It is quite a neat little idea. It would be nice to send a friend a deck of cards, having previously given them an ordered deck (key exchange!), and have them decode your message. But what is the longest message one might send by this method?

I found that by using a frequency-order alphabet and a single space, I can code a message as long as 47 characters of a high-frequency 'e’s, but only 16 charcters of low-frequency 'z’s.

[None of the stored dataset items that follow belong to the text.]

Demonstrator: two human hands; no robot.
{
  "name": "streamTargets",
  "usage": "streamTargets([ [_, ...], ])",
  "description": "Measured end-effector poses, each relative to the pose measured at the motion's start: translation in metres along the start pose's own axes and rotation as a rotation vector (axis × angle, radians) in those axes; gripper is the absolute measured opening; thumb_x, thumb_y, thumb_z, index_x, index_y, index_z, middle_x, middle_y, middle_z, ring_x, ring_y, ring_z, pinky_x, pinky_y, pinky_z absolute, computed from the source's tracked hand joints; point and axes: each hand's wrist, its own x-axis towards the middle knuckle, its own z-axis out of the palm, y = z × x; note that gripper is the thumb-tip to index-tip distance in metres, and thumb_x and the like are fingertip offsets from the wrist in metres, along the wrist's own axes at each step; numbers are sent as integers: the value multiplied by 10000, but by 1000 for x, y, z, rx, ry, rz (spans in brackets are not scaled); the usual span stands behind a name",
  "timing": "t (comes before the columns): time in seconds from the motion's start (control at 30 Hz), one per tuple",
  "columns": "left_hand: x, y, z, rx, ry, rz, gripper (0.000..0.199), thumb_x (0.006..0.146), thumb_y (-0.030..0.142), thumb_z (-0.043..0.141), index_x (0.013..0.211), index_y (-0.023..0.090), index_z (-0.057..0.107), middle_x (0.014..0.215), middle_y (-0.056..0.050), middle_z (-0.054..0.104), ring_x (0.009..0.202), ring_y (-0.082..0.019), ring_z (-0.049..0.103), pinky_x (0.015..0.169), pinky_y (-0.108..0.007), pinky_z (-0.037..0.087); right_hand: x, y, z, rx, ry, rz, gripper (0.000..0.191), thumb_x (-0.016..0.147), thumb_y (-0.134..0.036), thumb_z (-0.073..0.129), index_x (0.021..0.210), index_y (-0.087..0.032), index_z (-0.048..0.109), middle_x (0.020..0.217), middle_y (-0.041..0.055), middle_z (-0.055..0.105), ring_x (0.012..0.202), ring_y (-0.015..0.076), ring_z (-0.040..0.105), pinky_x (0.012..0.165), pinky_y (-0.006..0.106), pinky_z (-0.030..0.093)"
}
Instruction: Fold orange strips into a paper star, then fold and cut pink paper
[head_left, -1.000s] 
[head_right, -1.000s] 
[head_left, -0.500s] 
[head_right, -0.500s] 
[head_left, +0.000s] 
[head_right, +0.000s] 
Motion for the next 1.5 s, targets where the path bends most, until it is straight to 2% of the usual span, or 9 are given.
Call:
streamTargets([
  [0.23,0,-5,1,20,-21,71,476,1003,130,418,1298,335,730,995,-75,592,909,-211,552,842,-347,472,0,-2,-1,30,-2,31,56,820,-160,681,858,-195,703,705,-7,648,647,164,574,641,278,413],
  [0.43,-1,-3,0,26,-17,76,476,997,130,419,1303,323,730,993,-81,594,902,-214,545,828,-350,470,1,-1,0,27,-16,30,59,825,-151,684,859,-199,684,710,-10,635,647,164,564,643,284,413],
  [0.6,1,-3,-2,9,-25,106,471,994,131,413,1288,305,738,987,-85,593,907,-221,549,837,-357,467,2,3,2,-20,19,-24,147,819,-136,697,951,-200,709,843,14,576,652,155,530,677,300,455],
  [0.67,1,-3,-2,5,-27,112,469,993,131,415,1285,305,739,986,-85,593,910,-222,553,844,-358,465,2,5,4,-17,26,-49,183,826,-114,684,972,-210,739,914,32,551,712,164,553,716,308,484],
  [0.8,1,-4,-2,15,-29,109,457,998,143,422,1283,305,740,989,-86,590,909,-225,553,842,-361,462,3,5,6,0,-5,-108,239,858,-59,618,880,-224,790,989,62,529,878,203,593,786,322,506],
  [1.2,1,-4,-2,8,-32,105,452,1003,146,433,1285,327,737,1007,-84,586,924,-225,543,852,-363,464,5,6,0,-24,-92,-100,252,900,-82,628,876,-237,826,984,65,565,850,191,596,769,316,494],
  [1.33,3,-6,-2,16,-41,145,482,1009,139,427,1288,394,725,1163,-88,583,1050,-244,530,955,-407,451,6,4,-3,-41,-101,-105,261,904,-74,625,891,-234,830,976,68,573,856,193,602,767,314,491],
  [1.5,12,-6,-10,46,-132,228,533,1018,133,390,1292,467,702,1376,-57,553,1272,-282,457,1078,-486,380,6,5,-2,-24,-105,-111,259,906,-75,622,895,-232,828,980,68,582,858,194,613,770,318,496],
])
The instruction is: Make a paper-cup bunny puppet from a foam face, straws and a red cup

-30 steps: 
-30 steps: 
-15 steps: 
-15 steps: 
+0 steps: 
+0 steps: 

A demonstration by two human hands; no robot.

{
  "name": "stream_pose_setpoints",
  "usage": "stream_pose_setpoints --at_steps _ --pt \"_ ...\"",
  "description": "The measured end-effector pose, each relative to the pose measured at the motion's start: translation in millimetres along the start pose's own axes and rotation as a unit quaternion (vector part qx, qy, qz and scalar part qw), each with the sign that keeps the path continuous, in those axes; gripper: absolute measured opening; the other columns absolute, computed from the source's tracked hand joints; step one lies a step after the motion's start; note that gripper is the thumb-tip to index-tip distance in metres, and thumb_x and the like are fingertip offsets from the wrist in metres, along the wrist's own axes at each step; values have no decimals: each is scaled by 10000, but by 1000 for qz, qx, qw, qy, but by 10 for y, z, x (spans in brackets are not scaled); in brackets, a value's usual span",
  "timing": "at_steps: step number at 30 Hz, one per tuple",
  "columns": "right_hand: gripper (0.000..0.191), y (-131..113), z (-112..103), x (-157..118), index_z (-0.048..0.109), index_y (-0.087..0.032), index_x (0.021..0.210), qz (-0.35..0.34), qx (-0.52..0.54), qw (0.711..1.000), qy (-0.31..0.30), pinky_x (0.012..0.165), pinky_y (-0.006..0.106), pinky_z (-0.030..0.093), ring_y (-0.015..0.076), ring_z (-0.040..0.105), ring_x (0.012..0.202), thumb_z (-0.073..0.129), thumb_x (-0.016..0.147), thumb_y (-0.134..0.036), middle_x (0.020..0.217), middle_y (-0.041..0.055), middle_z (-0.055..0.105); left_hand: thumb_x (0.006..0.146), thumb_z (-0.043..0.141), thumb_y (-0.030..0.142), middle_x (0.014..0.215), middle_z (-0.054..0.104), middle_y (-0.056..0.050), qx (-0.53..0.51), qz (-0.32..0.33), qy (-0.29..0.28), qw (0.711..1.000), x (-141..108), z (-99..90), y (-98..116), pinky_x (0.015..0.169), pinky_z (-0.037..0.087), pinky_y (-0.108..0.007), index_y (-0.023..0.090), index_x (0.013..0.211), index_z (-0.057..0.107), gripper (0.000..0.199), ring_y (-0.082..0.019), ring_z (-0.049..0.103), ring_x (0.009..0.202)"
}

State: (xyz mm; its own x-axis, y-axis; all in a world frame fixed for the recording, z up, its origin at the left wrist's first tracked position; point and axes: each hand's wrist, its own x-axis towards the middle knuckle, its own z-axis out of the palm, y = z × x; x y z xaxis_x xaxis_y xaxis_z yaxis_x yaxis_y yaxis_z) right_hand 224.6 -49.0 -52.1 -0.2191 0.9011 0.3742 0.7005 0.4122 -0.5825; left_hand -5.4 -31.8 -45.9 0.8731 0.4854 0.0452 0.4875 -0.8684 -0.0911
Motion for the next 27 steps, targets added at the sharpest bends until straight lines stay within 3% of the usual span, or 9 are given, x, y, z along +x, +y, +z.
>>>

Can a twitter 140 character tweet be sent on a card deck(s)? Depends on the letter frequency. Using a frequency-order alphabet (with a single space at the end), you can get a tweet like the following into three decks of cards:
‘lady macbeth encourages her husband to be more aggressive in pursuing career options’
(thanks to the “Reduced Shakespeare Company” http://www.reducedshakespeare.com/2009/11/tweeting-shakespeare/)

With one deck, you can only get this much: ‘lady macbeth encourages hr’ The deck order looks like this:

messagedeckfrombinary =

 2
 4
 9
12
15
16
20
21
22
24
27
28
30
34
37
39
40
41
44
45
 5
 8
10
11
13
14
18
35
38
43
47
48
52
 1
 6
 7
25
42
49
36
46
51
 3
19
31
32
33
17
50
23
29
26

Thanks,
M.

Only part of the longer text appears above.